I wouldn't know the philosophical answer, but technically, you must keep in mind concepts like:
1. Concurrence: Performance decreases with work load, so make design choices with inbound and outbound limits in mind. That includes order of execution, task cancellation, synchronization, error handling, resource monitoring, oh dear.
2. Support: You need to provide manuals and documentation, as well as a way to solve the problems of particular users. It'll quickly be annoying if you don't plan for this before hand. Make your interventions as unnecessary as possible.
3. UI/UX: Simple interface is best. Don't get too creative, people expect certain patterns. Think of what interfaces they might be familiar with and mimic them. Don't make them have to learn how to use your tools.
4. Monitoring: Have a log of everything as well as mechanisms to test functionality. It'll be a PITA at first, but a gift in the long run, when you don't remember all your design choices.
5. Security: Protect your data and that of your users. You can go to jail for this, don't play games here.
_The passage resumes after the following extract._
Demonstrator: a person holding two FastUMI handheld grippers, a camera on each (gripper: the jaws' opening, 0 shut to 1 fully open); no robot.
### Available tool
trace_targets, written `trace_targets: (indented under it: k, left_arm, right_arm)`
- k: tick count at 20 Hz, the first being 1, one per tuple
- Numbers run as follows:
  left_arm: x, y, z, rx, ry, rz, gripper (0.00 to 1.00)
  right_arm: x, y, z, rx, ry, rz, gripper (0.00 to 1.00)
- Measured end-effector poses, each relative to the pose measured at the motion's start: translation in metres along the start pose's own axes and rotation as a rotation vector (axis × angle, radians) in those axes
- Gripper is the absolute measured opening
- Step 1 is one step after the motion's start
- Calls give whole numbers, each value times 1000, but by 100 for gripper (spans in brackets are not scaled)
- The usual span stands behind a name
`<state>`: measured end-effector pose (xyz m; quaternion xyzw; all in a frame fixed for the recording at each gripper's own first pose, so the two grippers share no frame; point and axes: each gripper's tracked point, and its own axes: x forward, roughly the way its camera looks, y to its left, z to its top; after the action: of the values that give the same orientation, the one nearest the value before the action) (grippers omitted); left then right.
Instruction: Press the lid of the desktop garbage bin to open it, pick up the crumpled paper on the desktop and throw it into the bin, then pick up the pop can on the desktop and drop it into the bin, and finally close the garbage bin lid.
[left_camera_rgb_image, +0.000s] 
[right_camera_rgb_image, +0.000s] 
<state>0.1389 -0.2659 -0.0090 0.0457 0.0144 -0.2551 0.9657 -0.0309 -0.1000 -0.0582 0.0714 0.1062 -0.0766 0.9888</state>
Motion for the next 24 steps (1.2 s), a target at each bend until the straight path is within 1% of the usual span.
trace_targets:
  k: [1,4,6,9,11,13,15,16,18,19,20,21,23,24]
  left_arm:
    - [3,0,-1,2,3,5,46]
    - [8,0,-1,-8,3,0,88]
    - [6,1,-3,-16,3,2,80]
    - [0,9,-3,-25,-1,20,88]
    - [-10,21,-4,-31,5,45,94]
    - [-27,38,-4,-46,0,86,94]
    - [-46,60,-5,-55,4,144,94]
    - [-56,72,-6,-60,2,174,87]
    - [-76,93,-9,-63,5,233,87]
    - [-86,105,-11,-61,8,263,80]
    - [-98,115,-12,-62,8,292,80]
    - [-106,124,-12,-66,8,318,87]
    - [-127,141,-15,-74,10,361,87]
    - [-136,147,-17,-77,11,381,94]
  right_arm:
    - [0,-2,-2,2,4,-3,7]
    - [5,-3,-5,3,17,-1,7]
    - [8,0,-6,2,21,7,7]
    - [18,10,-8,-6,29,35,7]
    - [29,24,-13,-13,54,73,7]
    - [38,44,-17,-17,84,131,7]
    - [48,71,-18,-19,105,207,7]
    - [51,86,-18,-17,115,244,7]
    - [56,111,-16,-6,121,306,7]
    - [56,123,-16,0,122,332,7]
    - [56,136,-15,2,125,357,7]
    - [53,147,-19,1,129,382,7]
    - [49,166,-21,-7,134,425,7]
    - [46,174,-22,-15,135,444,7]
Back up, encrypt, protect against attacks.
6. Scalability: Make design decisions where you can answer "Yes, I can add more of this in the future with ease".
7. Deploying: Software is alive, you will be modifying things all the time, have a deployment workflow that is as automated as possible and keeps track of the changes.
Each topic can very easily fill entire bookshelves, and I'm sure there are more topics that I'm forgetting, as well as overlapping ones. So, instead of a quick read, I suggest you to test how fit you are for these and improve on what is most necessary. You can get away with a lot at first, but don't wait until you have a deadline and a stack of problems waiting to explode.